Plame speaks Wednesday at Orchestra Hall as part of the Star Tribune Women's Lecture Series while on tour to promote her new book, "Fair Game: My Life as a Spy, My Betrayal by the White House" (Simon & Schuster, $26).
She still speaks in the present tense about her job with the CIA, although she resigned from the agency in January 2006 after serving for -- oh, that's another can of worms. She left after her identity as a covert agent was leaked by a source in the Bush administration to newspaper columnist Robert Novak.
Novak published her name in his column after former U.S. ambassador Joseph Wilson -- Plame's husband -- had criticized the administration for exaggerating the threat of Iraq's pursuit of weapons of mass destruction, a subject that he himself had investigated for the CIA. The ensuing scandal cost some officials their jobs, and the administration its credibility -- although, as with all things classified, views differ.
For example, Plame can say only that she was employed by the CIA from 2002 to 2006. That brief time frame is fiercely defended by the CIA despite evidence to the contrary -- notably a mundane statement of retirement benefits that said she'd worked for the agency since Nov. 9, 1985.

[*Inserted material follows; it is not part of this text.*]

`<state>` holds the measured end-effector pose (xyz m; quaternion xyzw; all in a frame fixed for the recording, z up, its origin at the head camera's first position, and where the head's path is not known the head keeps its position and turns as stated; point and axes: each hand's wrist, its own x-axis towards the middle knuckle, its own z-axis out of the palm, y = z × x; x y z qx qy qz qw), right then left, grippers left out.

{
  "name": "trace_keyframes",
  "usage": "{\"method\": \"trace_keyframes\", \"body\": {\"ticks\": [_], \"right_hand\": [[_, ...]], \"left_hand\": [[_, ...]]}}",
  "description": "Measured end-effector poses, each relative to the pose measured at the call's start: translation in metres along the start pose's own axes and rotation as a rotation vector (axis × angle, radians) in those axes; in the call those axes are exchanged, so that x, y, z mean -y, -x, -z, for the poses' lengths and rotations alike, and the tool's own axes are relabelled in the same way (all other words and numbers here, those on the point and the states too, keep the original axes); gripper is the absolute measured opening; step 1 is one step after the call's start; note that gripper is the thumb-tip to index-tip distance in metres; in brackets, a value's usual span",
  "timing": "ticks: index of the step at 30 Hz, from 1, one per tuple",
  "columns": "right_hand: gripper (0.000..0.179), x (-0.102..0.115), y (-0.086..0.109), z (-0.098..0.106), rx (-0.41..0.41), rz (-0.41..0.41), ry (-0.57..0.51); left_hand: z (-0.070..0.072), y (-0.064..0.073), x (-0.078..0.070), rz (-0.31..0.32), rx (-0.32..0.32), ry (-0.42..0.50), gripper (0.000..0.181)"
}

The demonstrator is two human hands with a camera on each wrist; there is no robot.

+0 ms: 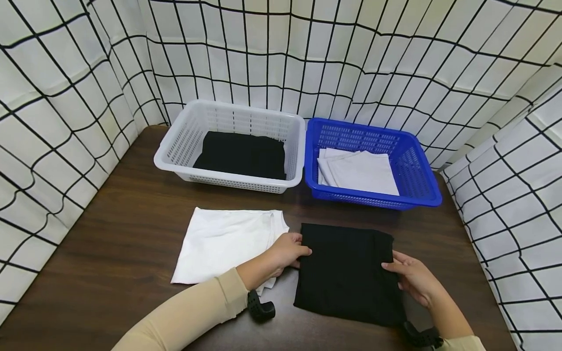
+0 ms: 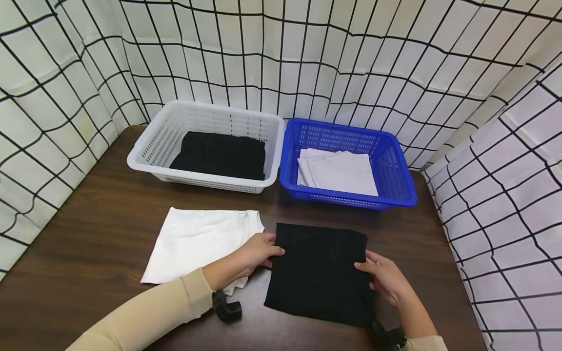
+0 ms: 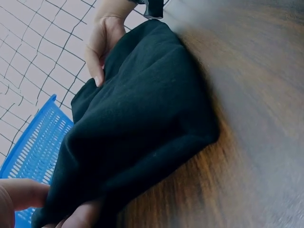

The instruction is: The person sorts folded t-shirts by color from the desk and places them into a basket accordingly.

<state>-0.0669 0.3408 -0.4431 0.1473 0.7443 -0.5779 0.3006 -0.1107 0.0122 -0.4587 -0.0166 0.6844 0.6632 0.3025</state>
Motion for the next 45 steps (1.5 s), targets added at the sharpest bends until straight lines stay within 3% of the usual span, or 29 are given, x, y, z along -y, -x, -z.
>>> {"method": "trace_keyframes", "body": {"ticks": [6,15,23,27,32,41,45], "right_hand": [[0.074,0.006,0.009,-0.008,-0.033,0.043,0.006],[0.073,0.026,0.02,-0.018,-0.021,0.091,-0.036],[0.079,0.05,0.035,-0.032,-0.02,0.119,-0.036],[0.071,0.065,0.042,-0.038,-0.017,0.172,-0.082],[0.069,0.083,0.045,-0.041,0.053,0.232,-0.15],[0.068,0.113,0.033,-0.046,0.158,0.267,-0.242],[0.059,0.128,0.025,-0.05,0.18,0.283,-0.273]], "left_hand": [[-0.001,0.006,-0.004,0.03,0.017,0.004,0.037],[0.012,0.014,-0.027,0.05,0.001,-0.009,0.067],[0.037,0.025,-0.047,0.009,0.02,0.003,0.034],[0.048,0.031,-0.063,-0.017,0.016,0.031,0.034],[0.062,0.04,-0.082,-0.022,0.014,0.035,0.037],[0.087,0.053,-0.108,-0.056,0.015,0.021,0.037],[0.1,0.054,-0.118,-0.06,0.008,0.026,0.036]]}}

You can almost see the tape reel going up in smoke.
When I grow up ...
Plame, 44, was born in Anchorage, where her father was stationed. He was a career Air Force officer who'd served in World War II. Her brother, a Marine, was wounded in Vietnam. "So there was a notion of public service in my family," she said. "I didn't grow up thinking I wanted to join the CIA, but when it became an option, I thought I can serve my country and do an exciting job. If none of this had happened, I could see living overseas with my family working on counter-proliferation issues, which I really enjoy."